Form Validation
Validating user input is one of the oldest jobs on the web. HTML5 gave us a surprisingly capable Constraint Validation API built right into the browser — required, pattern, type="email" and friends — backed by JavaScript hooks for custom rules and messages. Used well, you can ship robust client-side validation with very little code, and combine it with a server check for safety.
What the browser already does for free
Several HTML attributes turn into validation rules automatically. The browser refuses to submit a form whose fields violate them and shows a default bubble with the failing message.
required— field must not be empty.type="email"/type="url"/type="number"/type="date"— value must parse as that type.min,max,step— numeric / date bounds.minlength,maxlength— string length bounds.pattern="[A-Z]{3}\\d{3}"— custom regex (anchored, applied to the whole value).
signup.html
<form id="signup">
<input name="email" type="email" required />
<input name="age" type="number" min="13" max="120" required />
<input name="username" pattern="[a-z0-9_]{3,16}" required />
<button>Create account</button>
</form>The validity object
Every form control exposes input.validity — a ValidityState object with a boolean for each kind of failure. The summary flag valid is true only if everything else is false.
const email = form.elements.email; email.validity.valueMissing; // true if empty and required email.validity.typeMismatch; // true if type="email" and value is malformed email.validity.patternMismatch; email.validity.tooShort; email.validity.tooLong; email.validity.rangeUnderflow; email.validity.rangeOverflow; email.validity.stepMismatch; email.validity.customError; // set by setCustomValidity email.validity.valid; // overall verdict
The matching message lives at input.validationMessage and is localised by the browser.

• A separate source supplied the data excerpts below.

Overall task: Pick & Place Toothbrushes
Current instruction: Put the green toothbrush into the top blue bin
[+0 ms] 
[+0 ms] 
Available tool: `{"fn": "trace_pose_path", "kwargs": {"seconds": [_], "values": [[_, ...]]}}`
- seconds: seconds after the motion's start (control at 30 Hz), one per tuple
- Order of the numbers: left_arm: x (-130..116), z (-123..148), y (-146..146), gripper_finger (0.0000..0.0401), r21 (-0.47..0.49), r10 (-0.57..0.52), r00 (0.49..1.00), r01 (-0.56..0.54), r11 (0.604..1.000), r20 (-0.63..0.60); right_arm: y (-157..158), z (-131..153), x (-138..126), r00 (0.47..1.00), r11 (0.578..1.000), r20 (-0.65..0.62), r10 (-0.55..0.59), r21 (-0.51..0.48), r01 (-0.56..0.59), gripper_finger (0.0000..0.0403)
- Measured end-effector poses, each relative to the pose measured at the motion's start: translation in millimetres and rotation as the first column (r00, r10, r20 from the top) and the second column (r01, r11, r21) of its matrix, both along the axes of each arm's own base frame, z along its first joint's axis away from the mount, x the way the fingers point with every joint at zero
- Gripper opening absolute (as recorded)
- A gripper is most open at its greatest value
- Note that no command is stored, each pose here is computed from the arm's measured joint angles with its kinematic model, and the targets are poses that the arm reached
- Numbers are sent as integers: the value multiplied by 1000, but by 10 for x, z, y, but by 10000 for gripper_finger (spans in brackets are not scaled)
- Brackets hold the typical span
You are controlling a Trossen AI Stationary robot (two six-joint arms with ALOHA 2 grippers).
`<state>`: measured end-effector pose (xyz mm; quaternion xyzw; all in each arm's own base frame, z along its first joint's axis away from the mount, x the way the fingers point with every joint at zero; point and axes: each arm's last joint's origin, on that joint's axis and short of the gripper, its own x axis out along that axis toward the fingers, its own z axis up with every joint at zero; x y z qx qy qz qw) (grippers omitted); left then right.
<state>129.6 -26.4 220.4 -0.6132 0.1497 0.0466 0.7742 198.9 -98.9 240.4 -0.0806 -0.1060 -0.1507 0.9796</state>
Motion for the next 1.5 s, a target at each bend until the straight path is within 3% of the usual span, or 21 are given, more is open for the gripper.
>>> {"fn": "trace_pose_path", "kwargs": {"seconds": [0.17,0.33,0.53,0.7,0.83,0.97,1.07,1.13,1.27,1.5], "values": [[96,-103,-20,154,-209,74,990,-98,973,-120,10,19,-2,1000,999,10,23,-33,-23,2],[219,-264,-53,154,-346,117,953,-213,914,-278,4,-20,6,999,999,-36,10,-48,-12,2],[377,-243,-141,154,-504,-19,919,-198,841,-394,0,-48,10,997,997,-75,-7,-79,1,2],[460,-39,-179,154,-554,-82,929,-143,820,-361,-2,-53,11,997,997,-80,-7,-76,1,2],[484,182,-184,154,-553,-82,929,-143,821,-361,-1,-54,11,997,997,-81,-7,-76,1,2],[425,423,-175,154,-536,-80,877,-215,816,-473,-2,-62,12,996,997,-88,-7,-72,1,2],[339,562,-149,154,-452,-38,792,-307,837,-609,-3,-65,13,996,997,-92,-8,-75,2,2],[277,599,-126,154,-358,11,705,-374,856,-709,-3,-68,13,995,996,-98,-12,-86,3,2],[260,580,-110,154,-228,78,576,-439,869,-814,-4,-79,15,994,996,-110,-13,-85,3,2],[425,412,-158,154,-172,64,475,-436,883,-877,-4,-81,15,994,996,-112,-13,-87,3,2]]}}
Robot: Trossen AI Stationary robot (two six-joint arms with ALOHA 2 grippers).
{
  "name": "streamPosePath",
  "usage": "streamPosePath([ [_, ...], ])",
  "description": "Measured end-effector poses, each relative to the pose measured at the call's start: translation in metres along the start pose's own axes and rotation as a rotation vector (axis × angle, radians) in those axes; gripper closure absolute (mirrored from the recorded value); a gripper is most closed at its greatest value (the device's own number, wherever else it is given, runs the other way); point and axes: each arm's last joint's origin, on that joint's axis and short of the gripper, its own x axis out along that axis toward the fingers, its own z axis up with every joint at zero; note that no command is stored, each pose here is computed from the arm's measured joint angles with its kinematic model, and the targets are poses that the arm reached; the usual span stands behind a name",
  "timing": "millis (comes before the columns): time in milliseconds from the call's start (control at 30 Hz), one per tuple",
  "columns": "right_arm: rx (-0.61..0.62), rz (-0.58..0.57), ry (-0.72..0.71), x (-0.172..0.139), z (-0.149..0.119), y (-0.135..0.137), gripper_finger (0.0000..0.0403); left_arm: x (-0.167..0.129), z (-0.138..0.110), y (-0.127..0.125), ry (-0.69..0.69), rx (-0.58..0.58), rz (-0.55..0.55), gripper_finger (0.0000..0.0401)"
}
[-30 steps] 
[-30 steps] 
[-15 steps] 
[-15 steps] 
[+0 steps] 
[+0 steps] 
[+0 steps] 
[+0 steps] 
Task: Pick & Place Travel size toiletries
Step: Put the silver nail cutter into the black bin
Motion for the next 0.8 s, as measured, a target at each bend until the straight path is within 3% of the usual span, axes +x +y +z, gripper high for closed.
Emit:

Triggering validation from code
Two methods let you check validity programmatically:
form.checkValidity()/input.checkValidity()— returns boolean. Silent.form.reportValidity()/input.reportValidity()— returns boolean and shows the native error bubble on the first invalid field.
form.addEventListener("submit", (e) => {
if (!form.checkValidity()) {
e.preventDefault();
form.reportValidity(); // surface the first error
return;
}
// proceed: form is valid
});Custom messages with setCustomValidity
Default messages are fine but generic. input.setCustomValidity(msg) overrides them. Setting an empty string clears the custom error and lets the built-in rules take over again.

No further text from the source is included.